Effectivement, pour rejoindre l’analyse du très estimé Freiherr Franz, l’éthique de base de la finance islamique et sa pratique réelle sont deux choses différentes.
Tout d’abord, il n’y a pas de finance islamique sans une monnaie qui s’articule autour du dinar d’or et du dirhem d’argent. Or, aucun pays islamique ne préconise le retour à un système de « hard currency » ; ce n’est guère plus envisageable (hélas) qu’aux Etats-Unis, où des particuliers font régulièrement assaut de procèscontre le gouvernement fédéral car celui-ci n’a jamais amendé l’article de la Constitution autorisant le Congrès à battre monnaie « en argent et en or ». Des arguments jugés « frivoles » par les autorités.
Pour le reste, de savantes acrobaties destinant à fournir une couverture légaliste, dans le sens islamique, à l’usure ainsi qu’aux investissements dans des domaines hautement repréhensibles aux yeux de la foi sont à peu près la seule chose, dans les faits, qui distingue la finance islamique de la finance générale. Un peu comme des jeunes femmes aperçues en Turquie qui adoptent le stricte foulard tout en portant des tuniques et des pantalons moulants et semi-transparents... Encore le littéralisme - on suit la lettre mais certainement pas l’esprit. Dans le cas des espèces sonnantes et trébuchantes, on se contente même d’éjecter la lettre (sauf dans certaines provinces indonésiennes où l’on bat monnaie, mais de façon plutôt symbolique).

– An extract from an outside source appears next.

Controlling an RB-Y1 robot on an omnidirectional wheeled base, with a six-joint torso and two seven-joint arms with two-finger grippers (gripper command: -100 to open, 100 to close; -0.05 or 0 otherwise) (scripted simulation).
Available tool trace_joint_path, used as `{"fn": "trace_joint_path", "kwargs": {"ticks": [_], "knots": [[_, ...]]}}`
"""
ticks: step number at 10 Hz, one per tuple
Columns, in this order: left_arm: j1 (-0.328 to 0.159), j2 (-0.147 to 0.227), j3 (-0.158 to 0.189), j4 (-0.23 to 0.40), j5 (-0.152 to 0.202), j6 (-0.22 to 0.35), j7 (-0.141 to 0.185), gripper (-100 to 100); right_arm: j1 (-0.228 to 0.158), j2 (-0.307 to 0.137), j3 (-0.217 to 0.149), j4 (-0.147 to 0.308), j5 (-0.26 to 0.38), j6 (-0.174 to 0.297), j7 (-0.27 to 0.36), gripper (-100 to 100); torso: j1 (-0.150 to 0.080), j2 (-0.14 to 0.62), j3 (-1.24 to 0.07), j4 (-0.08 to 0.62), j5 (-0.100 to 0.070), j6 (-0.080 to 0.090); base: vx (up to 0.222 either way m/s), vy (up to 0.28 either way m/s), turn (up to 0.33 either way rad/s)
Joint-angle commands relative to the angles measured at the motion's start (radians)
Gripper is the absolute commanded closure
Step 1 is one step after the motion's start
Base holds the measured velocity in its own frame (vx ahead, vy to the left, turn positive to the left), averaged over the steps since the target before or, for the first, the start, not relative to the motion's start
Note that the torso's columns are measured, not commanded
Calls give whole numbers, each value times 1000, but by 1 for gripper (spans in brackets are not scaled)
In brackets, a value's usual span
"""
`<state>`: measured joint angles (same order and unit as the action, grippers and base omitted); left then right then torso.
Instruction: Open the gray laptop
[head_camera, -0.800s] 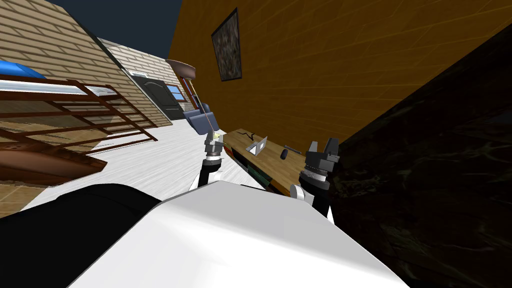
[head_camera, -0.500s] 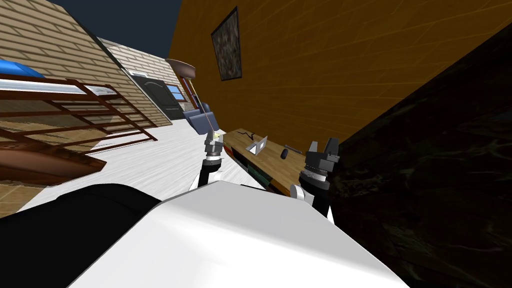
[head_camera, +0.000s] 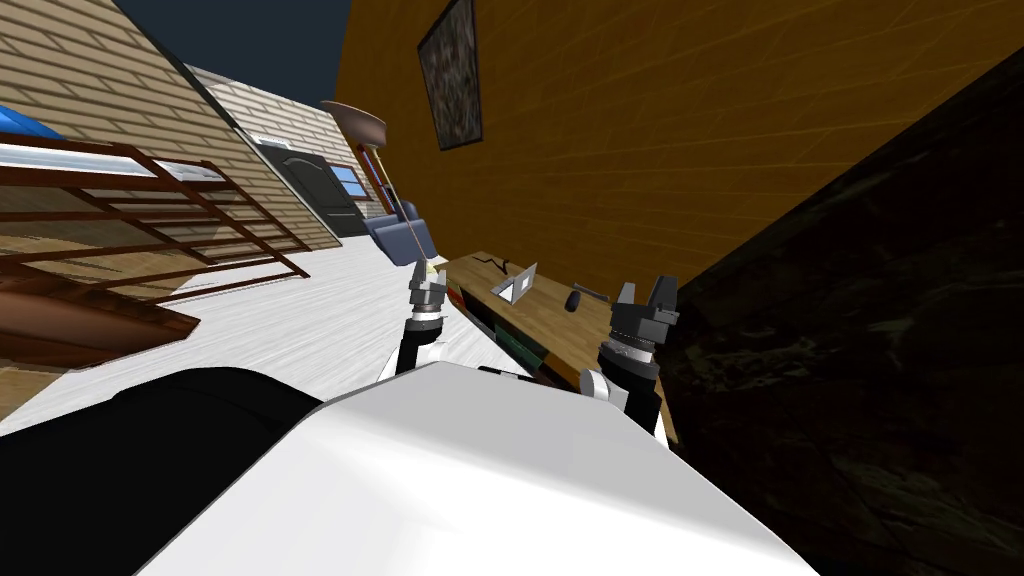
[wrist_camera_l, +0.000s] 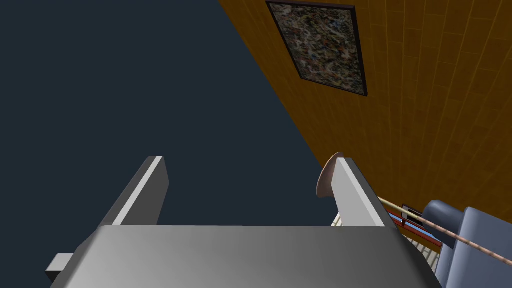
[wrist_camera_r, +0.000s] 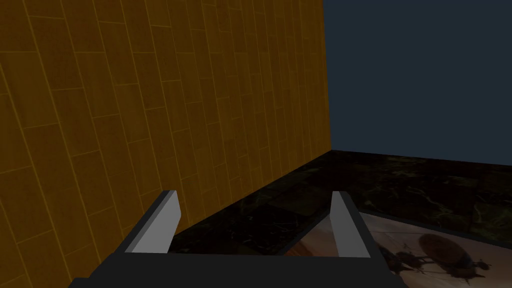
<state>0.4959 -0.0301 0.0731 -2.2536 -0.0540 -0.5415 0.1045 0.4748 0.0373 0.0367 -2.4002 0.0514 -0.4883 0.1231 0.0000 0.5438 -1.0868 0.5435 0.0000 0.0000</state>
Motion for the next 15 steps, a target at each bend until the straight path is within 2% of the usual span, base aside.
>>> {"fn": "trace_joint_path", "kwargs": {"ticks": [1, 2, 4, 8, 11, 15], "knots": [[0, 0, 0, 0, 0, 0, 0, 0, 0, 0, 0, 0, 0, 0, 0, 0, 0, 74, -148, 74, 0, 0, 0, 0, 0], [-5, 43, 3, 6, -2, 9, -3, -100, 0, 0, 0, 0, 0, 0, 0, 0, 0, 148, -295, 148, 0, 0, -3, -2, -56], [-16, 101, 9, 20, -7, 31, -11, -100, 0, 0, 0, 0, 0, 0, 0, 0, 0, 192, -383, 191, 0, 0, -27, -6, -73], [-52, 184, 32, 69, -24, 104, -39, -100, 0, 0, 0, 1, 0, 0, 0, 0, 0, 195, -389, 195, 0, 0, -54, -13, -135], [-86, 212, 55, 116, -40, 175, -65, -100, 0, 0, 0, 1, 0, 0, 0, 0, 0, 195, -388, 195, 0, 0, -87, -16, -178], [-136, 223, 91, 183, -65, 279, -104, -100, 0, 0, 0, 1, 0, 0, 0, 0, 0, 194, -389, 194, 0, 0, -96, -32, -194]]}}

Là pour le coup, une véritable finance islamique serait, à mon sens, bénéfique. Car aucun des manipulations, montages, tripatouillages de la finance moderne serait possible. Comme cette finance de casino, coupée de tout lien avec l’économie physique, où comptent le temps, la pesanteur, la procédure, serait obligée de se réformer si de notre côté on réintroduisait des exigences de « hard currency ».
Et après tout le zakat est bien l’ancêtre de nos impôts à finalité redistributive, car en Occident, nul impôt sur le revenu jusqu’à une date récente, l’Etat vivant essentiellement des recettes dounières et des taxes à la consommation.